Almost unbelievably, the first trail camera photo John would capture of the big brute in 2023 would come not in late spring or summer, but on Oct. 12, well after the Oct. 1 bow season opener. By that time he had all but written the buck off as deceased, but John’s cell cam would capture another nighttime image of the buck, now a huge mainframe 8 with an additional character drop tine, on Oct. 13. And soon after came yet another telling signal it was time to renew the chase.

“I attended a wedding on 14th, and while there, I got a daytime photo of him, maybe an hour before dark. I remember I called my dad over to show him, and he said, ‘He’ll be back.’”

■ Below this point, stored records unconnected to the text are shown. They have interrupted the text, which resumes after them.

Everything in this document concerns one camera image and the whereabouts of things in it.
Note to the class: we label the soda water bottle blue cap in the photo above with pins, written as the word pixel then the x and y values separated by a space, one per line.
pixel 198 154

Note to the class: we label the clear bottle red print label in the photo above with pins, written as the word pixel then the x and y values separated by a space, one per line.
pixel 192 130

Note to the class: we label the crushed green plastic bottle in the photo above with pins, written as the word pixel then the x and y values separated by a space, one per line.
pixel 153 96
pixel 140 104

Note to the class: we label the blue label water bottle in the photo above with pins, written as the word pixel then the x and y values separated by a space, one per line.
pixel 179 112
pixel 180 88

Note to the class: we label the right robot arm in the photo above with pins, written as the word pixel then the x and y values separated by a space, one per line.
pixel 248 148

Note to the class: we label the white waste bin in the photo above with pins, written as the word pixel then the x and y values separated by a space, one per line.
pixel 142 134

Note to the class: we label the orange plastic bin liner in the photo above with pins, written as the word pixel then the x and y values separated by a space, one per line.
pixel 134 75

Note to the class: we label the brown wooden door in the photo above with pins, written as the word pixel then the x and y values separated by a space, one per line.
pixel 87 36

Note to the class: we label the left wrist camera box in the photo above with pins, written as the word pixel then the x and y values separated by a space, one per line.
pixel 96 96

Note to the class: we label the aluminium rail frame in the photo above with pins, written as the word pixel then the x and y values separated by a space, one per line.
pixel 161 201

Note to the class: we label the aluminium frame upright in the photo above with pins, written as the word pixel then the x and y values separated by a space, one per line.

The next day, Oct. 15, John, with bow in hand, got out to his stand about 3:30 p.m., but most of the initial excitement of the hunt wore off fairly quickly.

“I remember it was hot, and I wasn’t seeing much,” he said. “Then, closer to dark, out came a couple does and a few small bucks.”

As the minutes ticked by, John was thinking it might not be his night, but then he once again scanned the large L-shaped field of beans.

“I looked out across the field, and suddenly he was there, facing me, about 350 yards away. Even at that distance, he looked like he was 4 feet wide.”

With the does and smaller bucks hanging around a protein feeder near John’s stand, the big deer made a steady approach, but its focus was not on the feed.

“He skirted the feeder, almost like he was scent-checking the does, but it was way too early for that.”

 John waited patiently as the buck approached a shooting lane visible from his 24-foot hang-on stand. At 26 yards, he took the quartering shot, which he felt caught one lung and liver. Luckily, the hard-hit buck bolted back the way it had come, streaking across the bean field in plain sight for more than 300 yards before pausing and disappearing into the woods.

Just 10 minutes later, John was down the tree and on his way to his stepfather Dave’s home for help. When the two made it back about an hour later, now in darkness, they began their search at the woodline.

“There was good blood right where he entered the woods, but the tracking job was only about 15 yards,” John said. “Shining my light into the woods, I could see his white belly.”

In total the buck had made it about 340 yards after the shot, but the real surprise came when John bent down to grasp the rack in his hands.

“I knew he was big, but I didn’t know he was that big,” John said of his first thoughts.

A check of the rack’s amazing world-class specs tells the story. The inside spread is 24 inches, with nearly 30-inch main beams, with all tines eclipsing 10 inches — the largest at 12 1/2.

John weighed the buck at 270 pounds before field-dressing it, while the taxidermist aged it at 8 1/2 years. John’s guess had been seven.